If a line in the data holds "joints", copy that line out in full.

---------------

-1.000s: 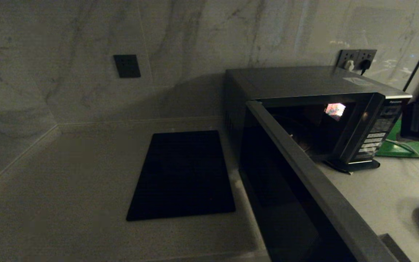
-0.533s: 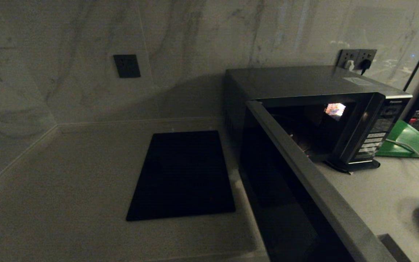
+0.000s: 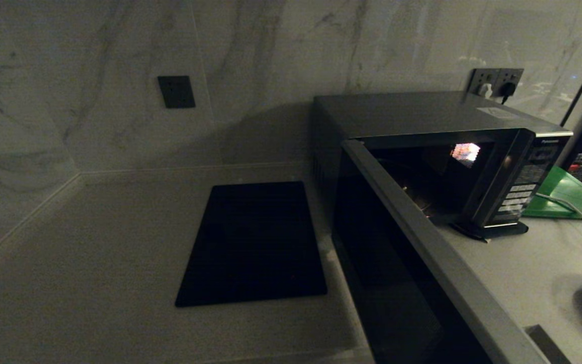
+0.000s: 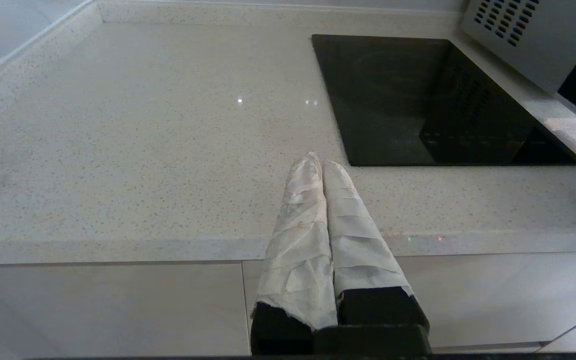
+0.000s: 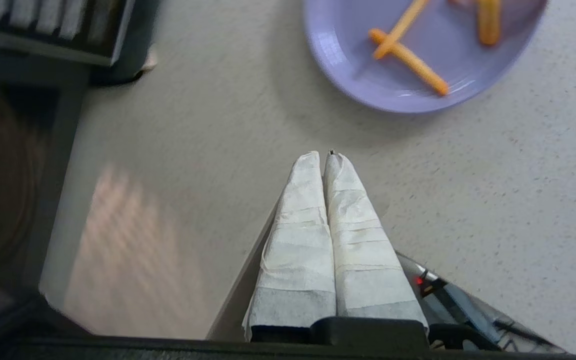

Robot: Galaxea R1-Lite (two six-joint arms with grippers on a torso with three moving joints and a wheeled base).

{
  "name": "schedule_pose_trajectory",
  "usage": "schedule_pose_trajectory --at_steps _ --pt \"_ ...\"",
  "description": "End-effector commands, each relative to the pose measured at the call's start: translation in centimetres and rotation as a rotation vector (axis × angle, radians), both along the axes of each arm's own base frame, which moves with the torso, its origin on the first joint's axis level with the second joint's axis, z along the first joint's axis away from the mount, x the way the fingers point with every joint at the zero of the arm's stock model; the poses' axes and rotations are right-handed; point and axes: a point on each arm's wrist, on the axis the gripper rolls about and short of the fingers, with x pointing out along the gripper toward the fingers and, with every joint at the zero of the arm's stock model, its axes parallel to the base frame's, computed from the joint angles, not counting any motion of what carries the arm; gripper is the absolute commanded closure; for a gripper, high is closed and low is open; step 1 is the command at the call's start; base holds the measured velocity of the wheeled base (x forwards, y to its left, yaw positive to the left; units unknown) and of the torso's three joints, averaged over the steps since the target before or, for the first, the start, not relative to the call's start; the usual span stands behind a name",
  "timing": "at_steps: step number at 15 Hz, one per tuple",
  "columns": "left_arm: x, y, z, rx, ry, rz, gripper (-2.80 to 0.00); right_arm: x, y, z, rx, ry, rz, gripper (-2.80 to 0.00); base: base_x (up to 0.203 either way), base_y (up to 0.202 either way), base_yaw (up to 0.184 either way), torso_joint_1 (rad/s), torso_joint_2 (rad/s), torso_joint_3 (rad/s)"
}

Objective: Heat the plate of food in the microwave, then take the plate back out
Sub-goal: Put the plate in the microwave oven

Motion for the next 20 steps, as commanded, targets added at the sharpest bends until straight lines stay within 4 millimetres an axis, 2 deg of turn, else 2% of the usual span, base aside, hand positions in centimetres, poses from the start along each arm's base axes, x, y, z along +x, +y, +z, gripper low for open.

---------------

### The completed task
Robot: Galaxea R1-Lite (two six-joint arms with grippers on a torso with three moving joints and a wheeled base).
  "description": "End-effector commands, each relative to the pose measured at the call's start: translation in centimetres and rotation as a rotation vector (axis × angle, radians), both along the axes of each arm's own base frame, which moves with the torso, its origin on the first joint's axis level with the second joint's axis, z along the first joint's axis away from the mount, x the way the fingers point with every joint at the zero of the arm's stock model; the poses' axes and rotations are right-handed; point and axes: a point on each arm's wrist, on the axis the gripper rolls about and short of the fingers, with x pointing out along the gripper toward the fingers and, with every joint at the zero of the arm's stock model, its axes parallel to the base frame's, computed from the joint angles, not counting any motion of what carries the arm; gripper is the absolute commanded closure; for a gripper, high is closed and low is open; step 1 is the command at the call's start; base holds the measured velocity of the wheeled base (x forwards, y to its left, yaw positive to the left; units unknown) and of the torso's three joints, averaged over the steps since the target before or, for the first, the start, not relative to the call's start; the usual span stands behind a name",

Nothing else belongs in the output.